◆ **Exercise instructions**
Your job is to transcribe all the records that follow, excluding any pictures.
(Beginning of Extracted information)
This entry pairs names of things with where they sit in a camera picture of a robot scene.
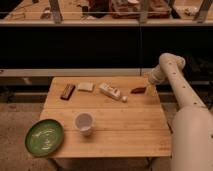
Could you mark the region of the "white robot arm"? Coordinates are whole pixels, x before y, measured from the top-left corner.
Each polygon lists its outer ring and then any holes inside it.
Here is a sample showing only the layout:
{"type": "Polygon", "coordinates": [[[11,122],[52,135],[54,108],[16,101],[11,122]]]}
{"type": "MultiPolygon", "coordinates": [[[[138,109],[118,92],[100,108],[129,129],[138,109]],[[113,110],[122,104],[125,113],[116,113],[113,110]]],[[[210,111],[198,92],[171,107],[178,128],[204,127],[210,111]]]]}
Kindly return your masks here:
{"type": "Polygon", "coordinates": [[[213,171],[213,114],[182,75],[185,59],[163,53],[151,85],[168,80],[179,105],[172,122],[171,171],[213,171]]]}

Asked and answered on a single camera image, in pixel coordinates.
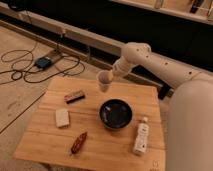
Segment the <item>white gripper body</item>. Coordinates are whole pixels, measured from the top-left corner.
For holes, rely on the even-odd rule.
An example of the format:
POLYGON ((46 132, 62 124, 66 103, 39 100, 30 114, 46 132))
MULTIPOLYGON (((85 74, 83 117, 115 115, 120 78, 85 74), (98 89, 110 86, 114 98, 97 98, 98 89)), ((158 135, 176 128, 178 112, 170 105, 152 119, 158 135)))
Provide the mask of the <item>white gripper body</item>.
POLYGON ((108 73, 108 78, 113 80, 115 77, 124 77, 131 71, 131 64, 124 58, 118 59, 108 73))

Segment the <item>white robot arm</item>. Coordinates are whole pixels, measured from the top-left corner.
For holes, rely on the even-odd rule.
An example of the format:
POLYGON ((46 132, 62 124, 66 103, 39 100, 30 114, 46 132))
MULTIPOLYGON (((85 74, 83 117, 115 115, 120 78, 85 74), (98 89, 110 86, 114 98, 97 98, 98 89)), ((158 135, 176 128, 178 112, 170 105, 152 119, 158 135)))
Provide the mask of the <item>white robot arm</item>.
POLYGON ((168 114, 166 171, 213 171, 213 73, 151 52, 146 43, 123 45, 111 79, 142 66, 174 89, 168 114))

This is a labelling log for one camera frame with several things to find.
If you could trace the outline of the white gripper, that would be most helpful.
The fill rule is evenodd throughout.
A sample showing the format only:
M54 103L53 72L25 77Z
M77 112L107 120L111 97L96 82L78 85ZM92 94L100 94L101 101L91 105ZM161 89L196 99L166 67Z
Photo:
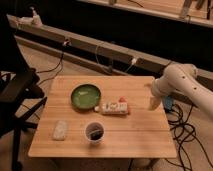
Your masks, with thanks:
M160 99L165 96L165 92L162 90L164 83L160 79L156 79L151 84L151 93L155 97L151 97L149 100L149 110L155 110L160 105Z

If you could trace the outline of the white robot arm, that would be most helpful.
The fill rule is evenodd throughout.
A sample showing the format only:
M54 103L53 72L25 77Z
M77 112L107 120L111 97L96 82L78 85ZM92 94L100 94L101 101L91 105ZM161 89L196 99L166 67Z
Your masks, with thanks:
M155 110L162 99L174 90L187 96L204 114L213 121L213 91L201 85L197 80L198 69L193 64L171 64L160 78L150 84L152 96L149 109Z

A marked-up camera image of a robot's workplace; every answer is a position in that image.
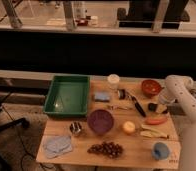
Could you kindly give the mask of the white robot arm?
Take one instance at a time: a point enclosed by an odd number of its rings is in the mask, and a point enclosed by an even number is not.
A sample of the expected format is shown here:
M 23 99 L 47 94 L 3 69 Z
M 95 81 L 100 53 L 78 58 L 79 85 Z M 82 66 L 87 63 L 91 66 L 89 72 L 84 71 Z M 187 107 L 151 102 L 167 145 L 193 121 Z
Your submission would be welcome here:
M 171 104 L 177 100 L 191 121 L 191 125 L 183 132 L 179 171 L 196 171 L 196 98 L 189 92 L 193 87 L 193 79 L 189 76 L 169 75 L 164 85 L 158 101 Z

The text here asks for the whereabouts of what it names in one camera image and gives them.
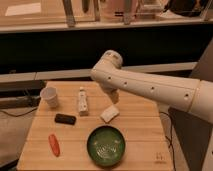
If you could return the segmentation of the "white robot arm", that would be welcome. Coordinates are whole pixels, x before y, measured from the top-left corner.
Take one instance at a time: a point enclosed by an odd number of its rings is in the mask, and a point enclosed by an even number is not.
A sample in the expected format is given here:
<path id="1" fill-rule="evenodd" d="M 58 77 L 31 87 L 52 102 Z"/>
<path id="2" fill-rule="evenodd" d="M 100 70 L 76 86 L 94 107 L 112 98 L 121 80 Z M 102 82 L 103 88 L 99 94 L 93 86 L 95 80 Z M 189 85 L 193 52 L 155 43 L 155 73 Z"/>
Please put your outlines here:
<path id="1" fill-rule="evenodd" d="M 107 50 L 91 69 L 106 93 L 120 89 L 158 101 L 213 124 L 213 82 L 122 70 L 122 56 Z"/>

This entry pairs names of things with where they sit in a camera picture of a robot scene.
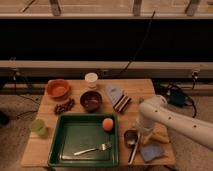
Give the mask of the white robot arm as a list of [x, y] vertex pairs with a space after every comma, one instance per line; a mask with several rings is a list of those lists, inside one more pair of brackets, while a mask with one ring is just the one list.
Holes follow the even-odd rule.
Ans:
[[167, 109], [166, 106], [167, 101], [161, 95], [139, 104], [136, 126], [143, 136], [149, 135], [158, 122], [213, 150], [213, 123], [184, 116]]

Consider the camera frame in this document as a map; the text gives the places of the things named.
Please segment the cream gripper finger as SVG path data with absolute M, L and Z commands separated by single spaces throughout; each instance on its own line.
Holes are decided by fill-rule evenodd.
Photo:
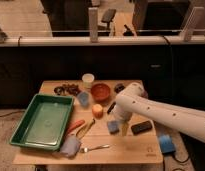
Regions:
M 122 131 L 121 134 L 122 134 L 122 136 L 126 136 L 127 135 L 128 128 L 129 128 L 129 123 L 128 122 L 122 123 L 122 126 L 121 126 L 121 131 Z

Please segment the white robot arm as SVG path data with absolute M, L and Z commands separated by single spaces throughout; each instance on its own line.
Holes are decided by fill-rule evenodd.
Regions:
M 205 111 L 156 102 L 146 96 L 142 84 L 130 83 L 115 97 L 115 119 L 128 122 L 133 113 L 140 114 L 205 143 Z

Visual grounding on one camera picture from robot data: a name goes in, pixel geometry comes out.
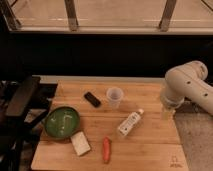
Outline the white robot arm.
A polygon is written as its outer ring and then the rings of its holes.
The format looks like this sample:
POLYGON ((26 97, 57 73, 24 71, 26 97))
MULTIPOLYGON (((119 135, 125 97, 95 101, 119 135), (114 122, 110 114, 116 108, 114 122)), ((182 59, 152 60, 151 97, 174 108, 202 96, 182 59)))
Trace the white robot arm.
POLYGON ((169 69, 160 93, 162 118, 172 117, 188 98, 213 116, 213 86, 207 84, 207 66, 201 61, 191 61, 169 69))

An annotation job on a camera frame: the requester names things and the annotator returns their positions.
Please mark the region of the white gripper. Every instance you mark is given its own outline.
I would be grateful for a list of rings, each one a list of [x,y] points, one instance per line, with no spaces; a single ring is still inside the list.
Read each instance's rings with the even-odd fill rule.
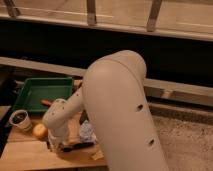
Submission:
[[[69,132],[66,131],[60,135],[55,135],[53,134],[51,131],[48,131],[48,147],[49,150],[51,152],[55,152],[56,151],[56,147],[55,145],[59,145],[60,144],[60,149],[61,150],[67,150],[68,149],[68,145],[65,143],[62,143],[69,135]]]

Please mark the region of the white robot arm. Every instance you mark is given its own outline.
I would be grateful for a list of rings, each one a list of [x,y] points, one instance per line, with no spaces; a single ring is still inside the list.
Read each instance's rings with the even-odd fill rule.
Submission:
[[[169,171],[144,92],[146,64],[123,50],[96,60],[82,86],[43,116],[52,144],[63,142],[68,120],[84,110],[110,171]]]
(End of Extracted information)
◆ **The answer**
This entry pairs names of things with where they sit in a camera picture of a robot scene.
Could you mark the region of the "white robot arm"? Coordinates are whole pixels, x before y, measured from the top-left corner.
Each polygon lists its outer ring and then any holes inside it.
Here is a sample showing only the layout:
{"type": "Polygon", "coordinates": [[[11,122],[52,135],[54,108],[16,101],[11,122]]]}
{"type": "MultiPolygon", "coordinates": [[[[138,109],[118,92],[100,108],[129,129],[138,109]],[[113,110],[122,104],[125,113],[116,113],[113,110]]],[[[210,111],[198,92],[171,107],[178,128],[204,127],[210,111]]]]}
Kindly return your masks here:
{"type": "Polygon", "coordinates": [[[213,171],[213,114],[182,75],[185,59],[163,53],[151,85],[168,80],[179,105],[172,122],[171,171],[213,171]]]}

Asked and answered on a single camera image, in pixel coordinates.
Segment the <item>white gripper body</item>. Coordinates are whole pixels, measured from the top-left corner.
For holes, rely on the even-odd rule.
An example of the format:
POLYGON ((46 132, 62 124, 66 103, 39 100, 30 114, 46 132))
MULTIPOLYGON (((85 74, 83 117, 115 115, 120 78, 85 74), (98 89, 110 86, 114 98, 97 98, 98 89)), ((158 135, 176 128, 178 112, 170 105, 152 119, 158 135)))
Provide the mask of the <item>white gripper body</item>.
POLYGON ((108 73, 108 78, 113 80, 115 77, 124 77, 131 71, 131 64, 124 58, 118 59, 108 73))

Segment the <item>white robot arm</item>. Coordinates are whole pixels, measured from the top-left corner.
For holes, rely on the even-odd rule.
An example of the format:
POLYGON ((46 132, 62 124, 66 103, 39 100, 30 114, 46 132))
MULTIPOLYGON (((85 74, 83 117, 115 115, 120 78, 85 74), (98 89, 110 86, 114 98, 97 98, 98 89)), ((158 135, 176 128, 178 112, 170 105, 152 119, 158 135)))
Provide the mask of the <item>white robot arm</item>.
POLYGON ((168 114, 166 171, 213 171, 213 73, 151 52, 146 43, 123 45, 111 79, 142 66, 174 89, 168 114))

This is a labelling log for one camera frame with several things to find.
If you could trace the outline of the white gripper, that would be most helpful.
The fill rule is evenodd throughout.
A sample showing the format only:
M54 103L53 72L25 77Z
M77 112L107 120L111 97L96 82L78 85ZM92 94L100 94L101 101L91 105ZM161 89L196 99L166 67Z
Photo:
Your masks, with thanks:
M160 99L165 96L165 92L162 90L164 83L160 79L156 79L151 84L151 93L155 97L151 97L149 100L149 110L155 110L160 105Z

If you could trace the outline of the white robot arm, that would be most helpful.
The fill rule is evenodd throughout.
A sample showing the format only:
M54 103L53 72L25 77Z
M77 112L107 120L111 97L96 82L78 85ZM92 94L100 94L101 101L91 105ZM161 89L196 99L166 67Z
Your masks, with thanks:
M155 110L162 99L174 90L187 96L204 114L213 121L213 91L201 85L197 80L198 69L193 64L171 64L160 78L150 84L152 96L149 109Z

A marked-up camera image of a robot's workplace; every answer is a position in that image.
Could you kindly give the mask of the white robot arm?
Take one instance at a time: a point enclosed by an odd number of its rings is in the mask, and a point enclosed by an even number is not.
A sample of the expected format is shown here:
M 23 99 L 47 94 L 3 69 Z
M 95 81 L 100 53 L 78 58 L 79 85 Z M 82 66 L 87 63 L 91 66 L 89 72 L 84 71 Z M 187 107 L 151 102 L 167 145 L 193 121 Z
Your submission would be welcome here:
M 171 104 L 177 100 L 191 121 L 191 125 L 183 132 L 179 171 L 196 171 L 196 98 L 189 92 L 193 87 L 193 79 L 189 76 L 169 75 L 164 85 L 158 101 Z

The text here asks for the whereabouts of what it names in one camera image and gives them.
If you could return the segmentation of the "white robot arm", that would be welcome. Coordinates are whole pixels, x before y, measured from the top-left corner.
Take one instance at a time: a point enclosed by an odd number of its rings is in the mask, and a point enclosed by an even number is not.
A sample in the expected format is given here:
<path id="1" fill-rule="evenodd" d="M 58 77 L 31 87 L 52 102 Z"/>
<path id="2" fill-rule="evenodd" d="M 100 70 L 76 86 L 94 107 L 112 98 L 121 80 Z M 102 82 L 103 88 L 99 94 L 93 86 L 95 80 Z M 189 85 L 193 52 L 155 43 L 155 73 Z"/>
Please put your outlines here:
<path id="1" fill-rule="evenodd" d="M 107 50 L 91 69 L 106 93 L 120 89 L 158 101 L 213 124 L 213 82 L 122 70 L 122 56 Z"/>

This entry pairs names of things with where they sit in a camera picture of a robot scene.
Give the mask of the white robot arm as a list of [x, y] vertex pairs with a space after every comma, one instance per line; a mask with several rings is a list of those lists, inside one more pair of brackets, while a mask with one ring is just the one list.
Holes follow the even-odd rule.
Ans:
[[167, 109], [166, 106], [167, 101], [161, 95], [139, 104], [136, 126], [143, 136], [149, 135], [158, 122], [213, 150], [213, 123], [184, 116]]

Consider the camera frame in this document as a map; the text gives the places of the things named.
Please segment the cream gripper finger as SVG path data with absolute M, L and Z commands separated by single spaces throughout; each instance on its own line.
Holes are decided by fill-rule evenodd.
Photo:
Regions:
M 122 131 L 121 134 L 122 134 L 122 136 L 126 136 L 127 135 L 128 128 L 129 128 L 129 123 L 128 122 L 122 123 L 122 126 L 121 126 L 121 131 Z

Please segment the white robot arm as SVG path data with absolute M, L and Z commands separated by single spaces throughout; each instance on its own line.
Holes are decided by fill-rule evenodd.
Regions:
M 205 111 L 156 102 L 146 96 L 142 84 L 130 83 L 115 97 L 115 119 L 128 122 L 133 113 L 140 114 L 205 143 Z

Visual grounding on one camera picture from robot data: a name goes in, pixel geometry comes out.
Outline the white robot arm.
A polygon is written as its outer ring and then the rings of its holes.
The format looks like this sample:
POLYGON ((26 97, 57 73, 24 71, 26 97))
MULTIPOLYGON (((119 135, 125 97, 95 101, 119 135), (114 122, 110 114, 116 108, 114 122)), ((182 59, 152 60, 151 97, 174 108, 202 96, 182 59)))
Trace the white robot arm.
POLYGON ((169 69, 160 93, 162 118, 172 117, 188 98, 213 116, 213 86, 207 84, 207 66, 201 61, 191 61, 169 69))

An annotation job on a camera frame: the requester names things and the annotator returns their positions.
Please mark the region of the white gripper. Every instance you mark is given its own outline.
I would be grateful for a list of rings, each one a list of [x,y] points, one instance per line, with no spaces; a single ring is still inside the list.
Read each instance's rings with the even-odd fill rule.
Submission:
[[[69,132],[66,131],[60,135],[55,135],[53,134],[51,131],[48,131],[48,147],[49,150],[51,152],[55,152],[56,151],[56,147],[55,145],[59,145],[60,144],[60,149],[61,150],[67,150],[68,149],[68,145],[65,143],[62,143],[69,135]]]

Please mark the region of the white robot arm. Every instance you mark is given its own outline.
I would be grateful for a list of rings, each one a list of [x,y] points, one instance per line, with no spaces; a single ring is still inside the list.
Read each instance's rings with the even-odd fill rule.
Submission:
[[[169,171],[144,92],[146,64],[123,50],[96,60],[82,86],[43,116],[52,144],[63,142],[68,120],[84,110],[110,171]]]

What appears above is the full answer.